Real-time operating system (RTOS)

Non-real-time OS disadvantages

Most operating systems (Linux, Windows, MacOS) do not guarantee that a given task will be executed within the expected time limit. This is not a problem for most everyday applications, but it is generally unacceptable for embedded systems to be non-real-time. If a sensor needs to take samples regularly, for example every 0.01 seconds, a non-real-time system may be delayed in processing because another task is running or something unexpected happens (for example garbage collection). This compromises the accuracy of the sampling, that can make the data unusable in many applications.

Tickrate

The temporal operation of the RTOS is controlled by an ISR, which is triggered by the internal clock. This is the basis for scheduling and task switching. The higher the tick rate, the more accurate the timing. If the value is 100, for example, the system checks every 10 milliseconds to see if any delays have expired, decides on task switching, and handles other RTOS services. Online multiplayer game servers work in a similar way, sending fresh data to players according to a tick rate (usually 32, 64, or 128).

Priority of tasks

In real-time systems, every task has a priority. A task with a higher priority can interrupt those with a lower priority. For example, if a motor controller wants to update the position of a motor, it cannot be delayed just because another task wants to link a status LED.

Semaphore

A semaphore is an essential tool in every RTOS, which is used to control how many tasks can use a resource at the same time. It can be of the counting type, where its value determines the number of users that are able to access a given resource at a time, or it can be binary, which can only take on the free or busy state. This is often used for simple signaling between tasks. If there is an I2C bus on which multiple tasks try to send data, a binary semaphore can be used to ensure that only one task can access it at a time. It is important to note that in the case of a semaphore, any task can take it or give it, as it does not keep track of who used it.

Mutex

A mutex (mutual exclusion) is another RTOS synchronization tool, but it is specifically designed to protect critical code that can only be executed by one task at a time. If multiple tasks want to write and read a global variable, a mutex could prevent the tasks from accessing it simultaneously. This avoids race conditions and data loss. An important feature of mutexes is that only the task that took them can give them, and they also usually support priority inheritance. In essence, they are stricter and more secure semaphores.

Priority inversion

Given three tasks, such as a high-priority motor control, a medium-priority display update, and a low-priority logging task, the logging may have taken a mutex to update the value of a shared variable. In this case, if the high-priority motor control also wants to use the variable, it must wait for the mutex to be released. However, the display update gets CPU time instead of logging because it has higher priority, effectively blocking the high-priority task and preventing the system from working properly.

Priority inheritance

The priority inheritance mechanism is designed to avoid priority inversion. If a high-priority task is waiting for a mutex that is occupied by a lower-priority task, the priority of the lower-priority task is temporarily raised to match that of the higher-priority task. The low-priority task therefore gets CPU time, then releases the mutex, and returns to its original lower priority.

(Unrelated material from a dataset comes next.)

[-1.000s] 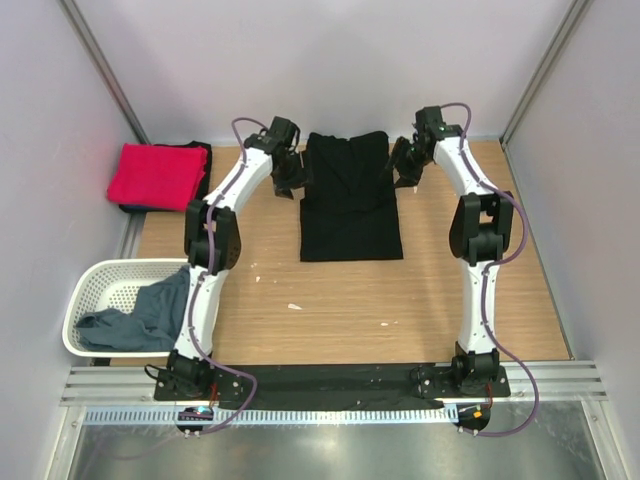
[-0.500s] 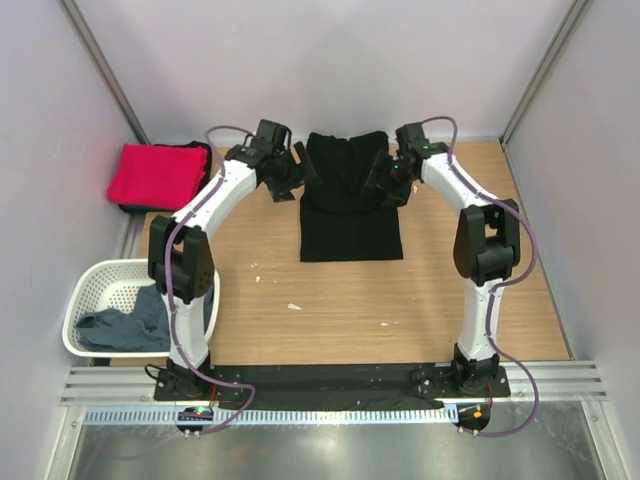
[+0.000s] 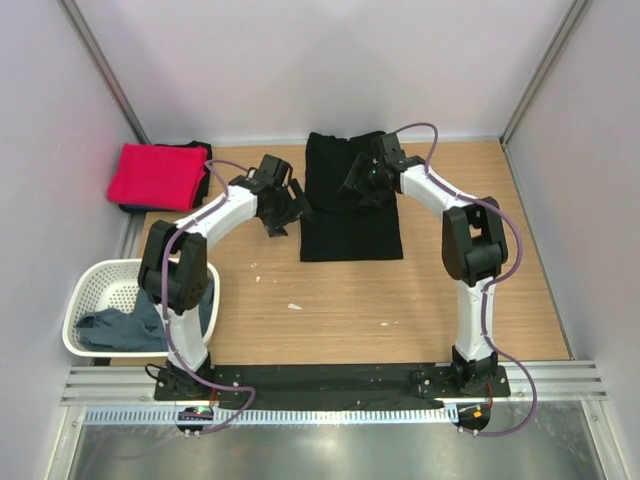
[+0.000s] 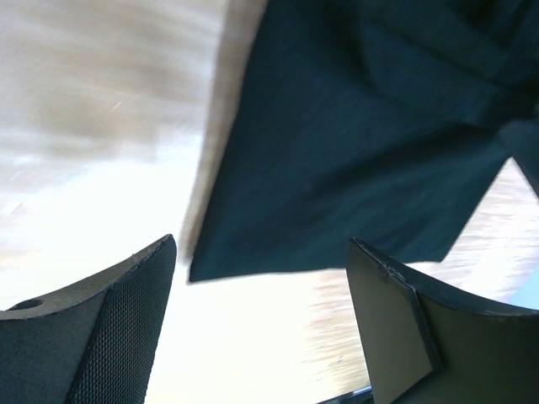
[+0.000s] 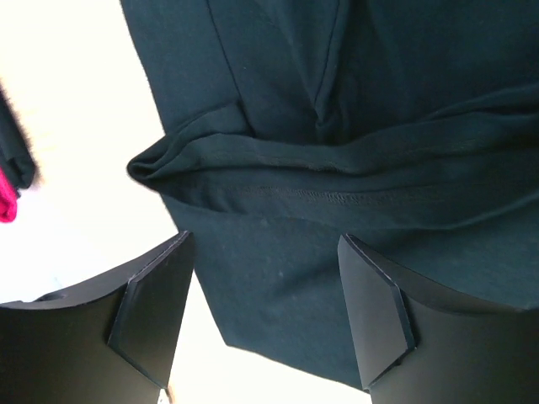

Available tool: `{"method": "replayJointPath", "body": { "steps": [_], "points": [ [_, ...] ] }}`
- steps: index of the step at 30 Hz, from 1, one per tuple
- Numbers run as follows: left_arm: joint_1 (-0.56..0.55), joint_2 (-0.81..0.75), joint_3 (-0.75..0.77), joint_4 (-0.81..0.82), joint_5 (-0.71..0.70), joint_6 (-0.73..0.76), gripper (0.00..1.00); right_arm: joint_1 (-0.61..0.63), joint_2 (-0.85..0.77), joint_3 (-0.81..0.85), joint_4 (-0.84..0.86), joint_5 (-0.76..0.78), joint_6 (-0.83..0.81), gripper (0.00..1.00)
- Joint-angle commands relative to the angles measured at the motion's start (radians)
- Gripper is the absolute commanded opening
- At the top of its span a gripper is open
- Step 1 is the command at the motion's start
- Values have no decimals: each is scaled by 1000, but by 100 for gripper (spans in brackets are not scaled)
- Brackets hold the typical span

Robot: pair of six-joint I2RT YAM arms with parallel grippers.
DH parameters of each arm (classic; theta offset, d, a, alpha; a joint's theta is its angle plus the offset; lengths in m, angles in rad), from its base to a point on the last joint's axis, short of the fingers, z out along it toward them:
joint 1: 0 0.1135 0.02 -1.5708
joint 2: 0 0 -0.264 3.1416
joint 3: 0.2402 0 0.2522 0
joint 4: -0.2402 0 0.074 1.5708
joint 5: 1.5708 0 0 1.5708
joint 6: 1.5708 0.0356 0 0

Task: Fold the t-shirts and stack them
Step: Fold the tshirt

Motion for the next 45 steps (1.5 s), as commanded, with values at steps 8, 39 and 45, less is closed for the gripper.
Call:
{"method": "replayJointPath", "body": {
  "steps": [8, 39, 45],
  "points": [
    [22, -168, -76, -6, -78, 40, 83, 36, 53, 5, 13, 131, 112, 75],
    [63, -129, -22, 24, 3, 123, 82, 8, 241, 599, -34, 173, -102, 77],
    [39, -31, 76, 165, 93, 86, 79, 4, 1, 322, -102, 242, -176, 80]
  ]
}}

The case of Mars Pathfinder (1997)

During the Mars Pathfinder mission in 1997, the system restarted several times due to priority inversion in its firmware. A low-priority task, which was controlling multiple sensors, took a mutex, while a high-priority task, which was sending scientific data back to Earth, waited for the same mutex to be given. As a medium-priority task performed regular background tasks, the high-priority task was unable to run. The error led to a delay in the mission, and if the watchdog hadn't performed restars, the probe could have been lost. Ultimately, NASA engineers activated the priority inheritance mechanism remotely.

Queue

With queues, tasks can securely send data to each other, so they do not need to communicate directly, which makes the system modular and secure. For example, a task that generates measurement data sends the data at its own pace to the queue, and the processing task processes the measurements at its own pace.